PROBLEM DESCRIPTION: Using the material below, repeat exactly the lines from the one with "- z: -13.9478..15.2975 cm" through the one with "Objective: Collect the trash", ends included, without any images.

COLLECTED MATERIAL:
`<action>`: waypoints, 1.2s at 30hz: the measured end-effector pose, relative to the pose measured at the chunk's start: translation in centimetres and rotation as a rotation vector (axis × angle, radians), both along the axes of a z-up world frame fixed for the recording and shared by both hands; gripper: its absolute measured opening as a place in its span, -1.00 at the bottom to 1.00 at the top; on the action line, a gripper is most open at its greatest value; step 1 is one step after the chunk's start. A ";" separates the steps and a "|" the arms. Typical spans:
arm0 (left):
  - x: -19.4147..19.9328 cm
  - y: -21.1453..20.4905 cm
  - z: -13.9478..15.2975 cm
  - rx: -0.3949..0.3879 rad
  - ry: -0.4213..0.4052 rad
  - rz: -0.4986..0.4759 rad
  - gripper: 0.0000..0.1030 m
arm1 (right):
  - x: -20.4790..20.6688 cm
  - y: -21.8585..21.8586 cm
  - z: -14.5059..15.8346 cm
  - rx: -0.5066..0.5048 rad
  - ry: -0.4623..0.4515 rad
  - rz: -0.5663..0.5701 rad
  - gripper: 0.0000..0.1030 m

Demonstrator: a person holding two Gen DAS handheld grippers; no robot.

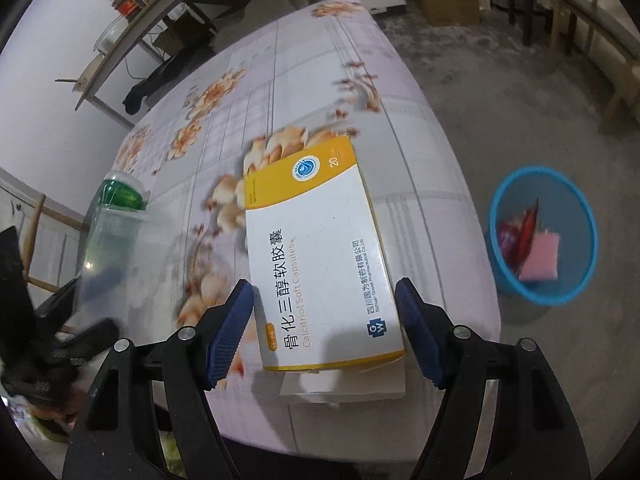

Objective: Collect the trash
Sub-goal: 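Grasp the clear plastic container with left gripper while right grasps the medicine box, then lift the container and medicine box in both grippers toward the wastebasket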

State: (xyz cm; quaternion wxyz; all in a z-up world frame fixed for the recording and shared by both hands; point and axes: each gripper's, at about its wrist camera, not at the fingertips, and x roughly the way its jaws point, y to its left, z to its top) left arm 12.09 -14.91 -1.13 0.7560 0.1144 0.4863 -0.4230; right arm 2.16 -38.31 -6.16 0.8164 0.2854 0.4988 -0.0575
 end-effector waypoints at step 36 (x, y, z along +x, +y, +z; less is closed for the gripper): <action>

OUTPUT OF THE EXERCISE:
  - z: -13.9478..15.2975 cm
  - rx: -0.3949..0.3879 rad
  - ry: -0.4213..0.4052 rad
  - rz: -0.4986..0.4759 rad
  - gripper: 0.0000..0.1030 m
arm1 (right):
  - x: -20.4790..20.6688 cm
  - y: -21.8585..21.8586 cm
  - z: -14.5059..15.8346 cm
  - rx: -0.5066..0.5048 rad
  - ry: -0.4623..0.4515 rad
  - rz: -0.5663..0.5701 rad
  - gripper: 0.0000..0.1030 m

Demonstrator: a person holding two Gen DAS handheld grippers; no robot.


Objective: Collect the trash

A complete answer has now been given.